Health Care Is Like Car Care : Maintenance for Long Life.

It's about trust - trusting your self to do the right thing to insure you remain healthy, avoiding any major expenses for stupid mistakes on your part like being over weight, smoking, drinking to excess and or being lazy, I can't get off the couch to exercise.

The analogy to cars is a good one in that we drive them until something doesn't work right and then complain to the mechanic that the cost is to high to fix it, instead of routine maintenance to avoid major problem over the life of the car.

Isn't that easy to understand? The problem, this simple example is still lost on millions of people.

Car-Care Crisis?
Source:  John R. Graham, "Why There's No Car-Care Crisis," Real Clear Policy, September 11, 2015.

September 16, 2015

The U.S. healthcare's third-party payer system has created a national crisis where we are spending more than ever while failing to ensure access for our citizens. The health insurance system abets this crisis by adding administrative costs, regulatory compliance burdens, and bureaucratic interference.

Many consumers are caught unwittingly in this vicious cycle fed by employer-provided benefits which further insulate healthcare consumers from the real costs of medical care, says senior fellow John R. Graham of the National Center for Policy Analysis.

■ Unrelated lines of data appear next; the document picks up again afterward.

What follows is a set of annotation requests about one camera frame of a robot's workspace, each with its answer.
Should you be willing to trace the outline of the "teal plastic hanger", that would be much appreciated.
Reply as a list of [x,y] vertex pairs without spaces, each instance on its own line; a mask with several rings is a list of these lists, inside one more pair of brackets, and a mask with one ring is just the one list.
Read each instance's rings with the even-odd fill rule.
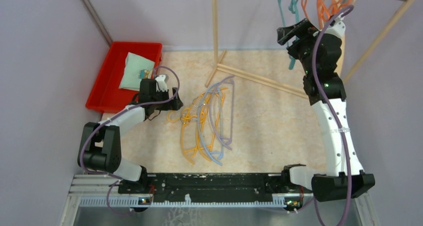
[[[290,0],[288,10],[295,16],[296,23],[300,21],[299,19],[299,9],[298,9],[299,0]],[[283,9],[282,9],[282,0],[277,0],[279,13],[282,21],[282,26],[286,26]]]

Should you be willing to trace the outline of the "orange plastic hanger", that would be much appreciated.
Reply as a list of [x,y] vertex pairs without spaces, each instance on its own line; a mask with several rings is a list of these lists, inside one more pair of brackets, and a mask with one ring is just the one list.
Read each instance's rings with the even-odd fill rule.
[[325,22],[331,16],[326,8],[328,2],[330,0],[301,0],[300,2],[305,18],[319,29],[323,28]]
[[316,0],[319,29],[335,13],[348,5],[354,5],[356,0]]

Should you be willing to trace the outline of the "beige plastic hanger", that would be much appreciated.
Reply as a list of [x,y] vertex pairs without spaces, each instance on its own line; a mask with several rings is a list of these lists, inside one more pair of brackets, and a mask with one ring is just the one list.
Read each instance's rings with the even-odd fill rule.
[[[347,0],[347,3],[351,3],[351,4],[355,4],[356,0]],[[333,10],[335,9],[335,7],[333,6],[333,4],[335,4],[336,7],[340,7],[341,3],[339,3],[339,0],[330,0],[330,2],[328,2],[328,6],[326,7],[327,10],[329,11],[329,13],[331,13]],[[341,44],[341,50],[342,50],[342,54],[340,56],[340,58],[337,61],[337,68],[335,69],[335,72],[341,76],[342,73],[342,69],[343,69],[343,63],[344,63],[344,56],[345,56],[345,45],[346,45],[346,39],[345,39],[345,35],[343,35],[343,37],[341,38],[342,40],[342,44]]]

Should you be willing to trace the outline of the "light blue plastic hanger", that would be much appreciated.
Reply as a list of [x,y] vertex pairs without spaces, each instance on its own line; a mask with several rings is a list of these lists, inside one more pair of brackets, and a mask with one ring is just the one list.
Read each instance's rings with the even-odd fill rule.
[[210,156],[211,162],[222,166],[222,158],[224,157],[224,147],[221,146],[218,141],[217,136],[214,135],[211,120],[214,122],[214,127],[216,130],[216,135],[223,136],[224,129],[224,119],[223,119],[223,106],[225,103],[225,90],[220,87],[222,90],[221,96],[218,96],[217,93],[212,96],[208,95],[206,100],[209,100],[209,115],[205,119],[205,127],[203,134],[204,136],[201,139],[202,143],[211,143],[214,141],[213,148],[207,150],[207,154]]

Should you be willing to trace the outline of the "lilac plastic hanger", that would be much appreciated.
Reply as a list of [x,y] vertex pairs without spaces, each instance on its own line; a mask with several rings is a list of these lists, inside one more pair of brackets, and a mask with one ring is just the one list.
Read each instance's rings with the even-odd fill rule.
[[211,120],[212,129],[214,132],[214,135],[217,136],[218,141],[220,142],[221,146],[224,148],[227,148],[229,150],[232,150],[231,143],[233,139],[233,120],[234,120],[234,93],[235,93],[235,82],[234,82],[234,76],[228,76],[224,78],[223,80],[219,81],[218,83],[213,84],[210,86],[204,94],[201,96],[200,105],[201,106],[209,106],[209,103],[206,103],[206,97],[208,95],[212,96],[213,94],[217,93],[218,96],[221,96],[222,90],[220,89],[220,86],[222,84],[229,84],[232,86],[232,99],[231,99],[231,109],[230,109],[230,135],[229,138],[225,138],[221,135],[216,135],[216,130],[214,127],[214,122]]

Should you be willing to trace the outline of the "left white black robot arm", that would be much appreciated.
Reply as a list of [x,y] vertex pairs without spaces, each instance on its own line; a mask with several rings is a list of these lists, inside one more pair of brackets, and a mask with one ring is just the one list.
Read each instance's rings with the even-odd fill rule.
[[147,169],[123,158],[121,138],[136,125],[148,120],[155,111],[177,111],[182,106],[179,89],[168,89],[166,75],[142,79],[139,92],[123,110],[107,120],[84,125],[78,166],[89,174],[110,175],[131,187],[130,190],[120,190],[120,193],[147,192],[150,189]]

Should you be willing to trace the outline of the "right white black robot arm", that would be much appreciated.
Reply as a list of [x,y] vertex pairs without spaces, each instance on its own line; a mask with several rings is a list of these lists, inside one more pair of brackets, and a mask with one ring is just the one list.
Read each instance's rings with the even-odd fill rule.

There are interesting similarities between healthcare insurance and car insurance, and perhaps a few lessons one can learn from the other.
  • Per-person spending on healthcare in 2014 was $9,176. According to the American Automobile Association (AAA), the cost of operating an average sedan for one year is $8,876.
  • Americans traveled 253 million miles by road last year. There are 239 million Americans aged 18-84 years.
  • Both cars and people tend, on average, to go many years on basic maintenance, requiring major repairs relatively infrequently.
But there are key differences as well.
  • Accordingto AAA, the average annual car insurance premium is $1,032, or about 12% of the cost of operating a vehicle for one year.
  • In 2014, of the $9,176 spent per capita for health care, only $1,082 was covered by directly by consumers.
We do not expect our car insurance companies to provide us access to an oil change, nor would we purchase expensive insurance to cover every conceivable expense we might ever incur as car owners, yet, that is exactly how health insurance is modeled. Obamacare only doubles-down on this fatal flaw.

"Obamacare was a significant tightening of [the government's] grip, but it won't be the last as long as we accept that insurance should control access to health care."